**What you are asked to do**
Word for word, transcribe every line below.

◆ ◆ ◆

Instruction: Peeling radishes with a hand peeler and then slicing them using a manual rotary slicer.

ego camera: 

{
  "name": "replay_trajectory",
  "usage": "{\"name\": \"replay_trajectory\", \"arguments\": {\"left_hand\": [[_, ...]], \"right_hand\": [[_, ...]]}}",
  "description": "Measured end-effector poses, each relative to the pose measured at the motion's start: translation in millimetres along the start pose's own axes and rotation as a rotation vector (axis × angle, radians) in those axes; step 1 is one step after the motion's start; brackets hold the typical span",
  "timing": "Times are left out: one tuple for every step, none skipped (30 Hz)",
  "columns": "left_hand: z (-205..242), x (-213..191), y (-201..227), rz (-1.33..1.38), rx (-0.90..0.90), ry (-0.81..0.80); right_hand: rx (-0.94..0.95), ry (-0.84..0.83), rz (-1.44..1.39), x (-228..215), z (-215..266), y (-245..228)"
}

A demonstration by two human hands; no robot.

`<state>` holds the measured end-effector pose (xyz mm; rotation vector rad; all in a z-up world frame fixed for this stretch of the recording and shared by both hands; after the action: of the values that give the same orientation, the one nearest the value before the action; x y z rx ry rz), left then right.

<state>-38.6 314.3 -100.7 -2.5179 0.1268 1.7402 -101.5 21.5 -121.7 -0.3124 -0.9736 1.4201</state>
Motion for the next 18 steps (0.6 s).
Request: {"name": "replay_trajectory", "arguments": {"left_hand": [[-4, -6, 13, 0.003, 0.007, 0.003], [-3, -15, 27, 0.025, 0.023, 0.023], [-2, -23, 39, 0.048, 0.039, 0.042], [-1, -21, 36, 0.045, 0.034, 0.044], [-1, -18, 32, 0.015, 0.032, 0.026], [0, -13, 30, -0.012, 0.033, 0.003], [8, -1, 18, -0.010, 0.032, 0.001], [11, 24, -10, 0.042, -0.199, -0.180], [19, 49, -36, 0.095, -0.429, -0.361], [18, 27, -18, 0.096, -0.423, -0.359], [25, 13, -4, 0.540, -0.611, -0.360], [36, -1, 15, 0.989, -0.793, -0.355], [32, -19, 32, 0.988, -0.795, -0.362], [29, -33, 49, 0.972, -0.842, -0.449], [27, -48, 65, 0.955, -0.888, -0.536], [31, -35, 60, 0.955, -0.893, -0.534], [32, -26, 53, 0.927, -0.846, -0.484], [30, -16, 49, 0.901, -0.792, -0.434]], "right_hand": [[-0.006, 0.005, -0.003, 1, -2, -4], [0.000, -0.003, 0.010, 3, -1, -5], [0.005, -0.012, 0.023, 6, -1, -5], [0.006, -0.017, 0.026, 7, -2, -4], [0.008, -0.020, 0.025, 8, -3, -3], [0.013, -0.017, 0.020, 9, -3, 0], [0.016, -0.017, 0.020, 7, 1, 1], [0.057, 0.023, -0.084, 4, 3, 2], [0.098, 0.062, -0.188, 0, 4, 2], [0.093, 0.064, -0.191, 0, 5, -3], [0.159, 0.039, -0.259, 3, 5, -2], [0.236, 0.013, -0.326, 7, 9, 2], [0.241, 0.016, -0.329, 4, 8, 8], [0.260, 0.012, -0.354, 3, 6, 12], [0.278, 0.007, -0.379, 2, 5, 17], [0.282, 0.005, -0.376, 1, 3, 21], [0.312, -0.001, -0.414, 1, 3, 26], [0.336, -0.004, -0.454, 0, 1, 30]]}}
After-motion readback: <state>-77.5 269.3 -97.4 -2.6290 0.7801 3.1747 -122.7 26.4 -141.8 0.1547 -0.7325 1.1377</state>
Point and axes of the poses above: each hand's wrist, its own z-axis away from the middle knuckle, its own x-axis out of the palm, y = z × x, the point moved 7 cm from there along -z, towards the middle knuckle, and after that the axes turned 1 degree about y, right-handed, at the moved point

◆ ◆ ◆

**Answer for this exercise**
Instruction: Peeling radishes with a hand peeler and then slicing them using a manual rotary slicer.

ego camera: 

{
  "name": "replay_trajectory",
  "usage": "{\"name\": \"replay_trajectory\", \"arguments\": {\"left_hand\": [[_, ...]], \"right_hand\": [[_, ...]]}}",
  "description": "Measured end-effector poses, each relative to the pose measured at the motion's start: translation in millimetres along the start pose's own axes and rotation as a rotation vector (axis × angle, radians) in those axes; step 1 is one step after the motion's start; brackets hold the typical span",
  "timing": "Times are left out: one tuple for every step, none skipped (30 Hz)",
  "columns": "left_hand: z (-205..242), x (-213..191), y (-201..227), rz (-1.33..1.38), rx (-0.90..0.90), ry (-0.81..0.80); right_hand: rx (-0.94..0.95), ry (-0.84..0.83), rz (-1.44..1.39), x (-228..215), z (-215..266), y (-245..228)"
}

A demonstration by two human hands; no robot.

`<state>` holds the measured end-effector pose (xyz mm; rotation vector rad; all in a z-up world frame fixed for this stretch of the recording and shared by both hands; after the action: of the values that give the same orientation, the one nearest the value before the action; x y z rx ry rz), left then right.

<state>-38.6 314.3 -100.7 -2.5179 0.1268 1.7402 -101.5 21.5 -121.7 -0.3124 -0.9736 1.4201</state>
Motion for the next 18 steps (0.6 s).
Request: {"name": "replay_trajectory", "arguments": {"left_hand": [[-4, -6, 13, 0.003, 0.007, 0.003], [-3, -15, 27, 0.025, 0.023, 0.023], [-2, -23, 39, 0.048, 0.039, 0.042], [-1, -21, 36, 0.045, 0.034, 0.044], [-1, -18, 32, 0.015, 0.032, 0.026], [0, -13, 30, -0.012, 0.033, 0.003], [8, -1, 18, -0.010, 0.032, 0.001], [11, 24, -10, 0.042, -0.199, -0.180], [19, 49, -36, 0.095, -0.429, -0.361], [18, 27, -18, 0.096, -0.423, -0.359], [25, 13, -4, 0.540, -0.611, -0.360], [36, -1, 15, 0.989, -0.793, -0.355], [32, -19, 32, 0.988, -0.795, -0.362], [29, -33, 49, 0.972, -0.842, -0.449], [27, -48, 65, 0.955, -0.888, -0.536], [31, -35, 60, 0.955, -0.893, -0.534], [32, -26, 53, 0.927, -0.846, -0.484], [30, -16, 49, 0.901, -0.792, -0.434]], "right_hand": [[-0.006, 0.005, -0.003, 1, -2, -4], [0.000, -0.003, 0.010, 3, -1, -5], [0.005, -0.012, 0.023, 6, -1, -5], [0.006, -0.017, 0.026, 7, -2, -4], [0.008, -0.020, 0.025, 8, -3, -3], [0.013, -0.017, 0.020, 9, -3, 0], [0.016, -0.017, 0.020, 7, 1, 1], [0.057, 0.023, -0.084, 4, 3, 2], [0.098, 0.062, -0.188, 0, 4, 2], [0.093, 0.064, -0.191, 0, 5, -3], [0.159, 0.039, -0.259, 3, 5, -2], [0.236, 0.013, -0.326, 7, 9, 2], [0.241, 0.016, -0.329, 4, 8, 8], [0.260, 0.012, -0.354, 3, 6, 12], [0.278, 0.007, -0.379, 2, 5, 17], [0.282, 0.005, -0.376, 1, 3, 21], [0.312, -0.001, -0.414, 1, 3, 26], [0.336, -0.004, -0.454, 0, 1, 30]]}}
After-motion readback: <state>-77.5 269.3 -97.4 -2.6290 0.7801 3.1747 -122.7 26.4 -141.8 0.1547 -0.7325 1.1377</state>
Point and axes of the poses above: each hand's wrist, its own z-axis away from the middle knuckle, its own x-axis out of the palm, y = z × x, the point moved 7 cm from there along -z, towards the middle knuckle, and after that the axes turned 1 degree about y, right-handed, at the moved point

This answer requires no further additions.